* TASK TO COMPLETE *
A faithful copy of the entries is required, with no images in it.

DATA EXTRACTS section start

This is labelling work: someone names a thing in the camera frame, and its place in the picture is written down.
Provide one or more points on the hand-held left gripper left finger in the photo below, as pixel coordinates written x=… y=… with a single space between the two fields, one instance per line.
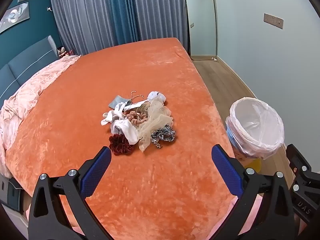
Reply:
x=96 y=172

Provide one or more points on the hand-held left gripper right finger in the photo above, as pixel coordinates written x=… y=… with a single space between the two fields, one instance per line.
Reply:
x=226 y=170

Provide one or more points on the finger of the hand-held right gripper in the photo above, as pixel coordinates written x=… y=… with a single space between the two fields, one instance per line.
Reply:
x=300 y=175

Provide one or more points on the yellow trash can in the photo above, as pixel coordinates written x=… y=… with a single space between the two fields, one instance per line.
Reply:
x=252 y=165

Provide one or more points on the dark red scrunchie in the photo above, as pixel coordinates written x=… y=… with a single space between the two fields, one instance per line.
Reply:
x=120 y=145

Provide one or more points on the white terry sock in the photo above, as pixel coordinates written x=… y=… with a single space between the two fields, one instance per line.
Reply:
x=126 y=132

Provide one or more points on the white plastic bin liner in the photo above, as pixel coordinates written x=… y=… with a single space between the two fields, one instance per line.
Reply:
x=255 y=122

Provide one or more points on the white ribbed sock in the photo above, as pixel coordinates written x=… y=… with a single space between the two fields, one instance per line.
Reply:
x=112 y=115

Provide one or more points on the pink scrunchie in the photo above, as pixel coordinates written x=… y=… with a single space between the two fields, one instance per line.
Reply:
x=135 y=118

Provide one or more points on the leopard print scrunchie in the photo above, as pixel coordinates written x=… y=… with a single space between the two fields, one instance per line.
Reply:
x=163 y=134

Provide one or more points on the beige tulle cloth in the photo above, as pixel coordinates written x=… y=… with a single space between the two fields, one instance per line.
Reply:
x=155 y=117

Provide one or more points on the grey nightstand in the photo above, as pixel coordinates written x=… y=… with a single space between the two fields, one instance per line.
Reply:
x=10 y=195

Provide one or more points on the pale lavender sock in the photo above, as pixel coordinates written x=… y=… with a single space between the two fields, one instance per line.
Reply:
x=156 y=97

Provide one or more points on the pink quilt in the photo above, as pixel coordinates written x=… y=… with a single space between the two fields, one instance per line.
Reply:
x=30 y=87

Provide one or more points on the orange plush blanket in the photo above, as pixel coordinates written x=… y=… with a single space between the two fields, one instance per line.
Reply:
x=150 y=67

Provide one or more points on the small doll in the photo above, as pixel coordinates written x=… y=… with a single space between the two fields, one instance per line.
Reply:
x=61 y=52

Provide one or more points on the blue padded headboard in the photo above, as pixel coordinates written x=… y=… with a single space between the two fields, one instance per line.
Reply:
x=22 y=65

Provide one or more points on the tall gold-framed mirror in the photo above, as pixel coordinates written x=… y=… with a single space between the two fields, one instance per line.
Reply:
x=201 y=22

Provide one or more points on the blue curtain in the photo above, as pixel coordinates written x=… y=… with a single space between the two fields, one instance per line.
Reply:
x=122 y=12

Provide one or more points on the bronze wall switch panel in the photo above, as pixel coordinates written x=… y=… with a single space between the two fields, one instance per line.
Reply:
x=273 y=20

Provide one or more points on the long framed wall picture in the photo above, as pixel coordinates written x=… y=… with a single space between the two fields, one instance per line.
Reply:
x=13 y=16

DATA EXTRACTS section end

* OUTPUT FOR THIS TASK *
This is labelling work: someone names a thing in the camera frame, and its place in the picture is written down.
Provide one or more points on the hand-held left gripper left finger in the photo below, as pixel coordinates written x=… y=… with a single space between the two fields, one instance per line.
Reply:
x=96 y=172

Provide one or more points on the hand-held left gripper right finger in the photo above, as pixel coordinates written x=… y=… with a single space between the two fields, one instance per line.
Reply:
x=226 y=170

Provide one or more points on the finger of the hand-held right gripper in the photo above, as pixel coordinates written x=… y=… with a single space between the two fields, one instance per line.
Reply:
x=300 y=175

Provide one or more points on the yellow trash can in the photo above, as pixel coordinates written x=… y=… with a single space between the two fields, one instance per line.
Reply:
x=252 y=165

Provide one or more points on the dark red scrunchie in the photo above, as pixel coordinates written x=… y=… with a single space between the two fields, one instance per line.
Reply:
x=120 y=145

Provide one or more points on the white terry sock in the photo above, as pixel coordinates written x=… y=… with a single space between the two fields, one instance per line.
Reply:
x=126 y=132

Provide one or more points on the white plastic bin liner in the photo above, as pixel coordinates written x=… y=… with a single space between the two fields, one instance per line.
Reply:
x=255 y=122

Provide one or more points on the white ribbed sock in the photo above, as pixel coordinates written x=… y=… with a single space between the two fields, one instance per line.
Reply:
x=112 y=115

Provide one or more points on the pink scrunchie in the photo above, as pixel coordinates written x=… y=… with a single space between the two fields, one instance per line.
Reply:
x=135 y=118

Provide one or more points on the leopard print scrunchie in the photo above, as pixel coordinates written x=… y=… with a single space between the two fields, one instance per line.
Reply:
x=163 y=134

Provide one or more points on the beige tulle cloth in the photo above, as pixel coordinates written x=… y=… with a single space between the two fields, one instance per line.
Reply:
x=155 y=117

Provide one or more points on the grey nightstand in the photo above, as pixel coordinates written x=… y=… with a single space between the two fields, one instance per line.
Reply:
x=10 y=195

Provide one or more points on the pale lavender sock in the photo above, as pixel coordinates written x=… y=… with a single space between the two fields, one instance per line.
Reply:
x=156 y=97

Provide one or more points on the pink quilt in the photo above, as pixel coordinates written x=… y=… with a single space between the two fields, one instance per line.
Reply:
x=30 y=87

Provide one or more points on the orange plush blanket in the photo above, as pixel coordinates written x=… y=… with a single space between the two fields, one instance per line.
Reply:
x=150 y=67

Provide one or more points on the small doll in the photo above, as pixel coordinates written x=… y=… with a single space between the two fields, one instance per line.
Reply:
x=61 y=52

Provide one or more points on the blue padded headboard in the photo above, as pixel coordinates written x=… y=… with a single space between the two fields, one instance per line.
Reply:
x=22 y=65

Provide one or more points on the tall gold-framed mirror in the photo above, as pixel coordinates written x=… y=… with a single space between the two fields, one instance per line.
Reply:
x=201 y=22

Provide one or more points on the blue curtain in the photo above, as pixel coordinates written x=… y=… with a single space between the two fields, one instance per line.
Reply:
x=122 y=12

Provide one or more points on the bronze wall switch panel in the photo above, as pixel coordinates written x=… y=… with a single space between the two fields, one instance per line.
Reply:
x=273 y=20

Provide one or more points on the long framed wall picture in the photo above, as pixel coordinates written x=… y=… with a single space between the two fields, one instance per line.
Reply:
x=13 y=16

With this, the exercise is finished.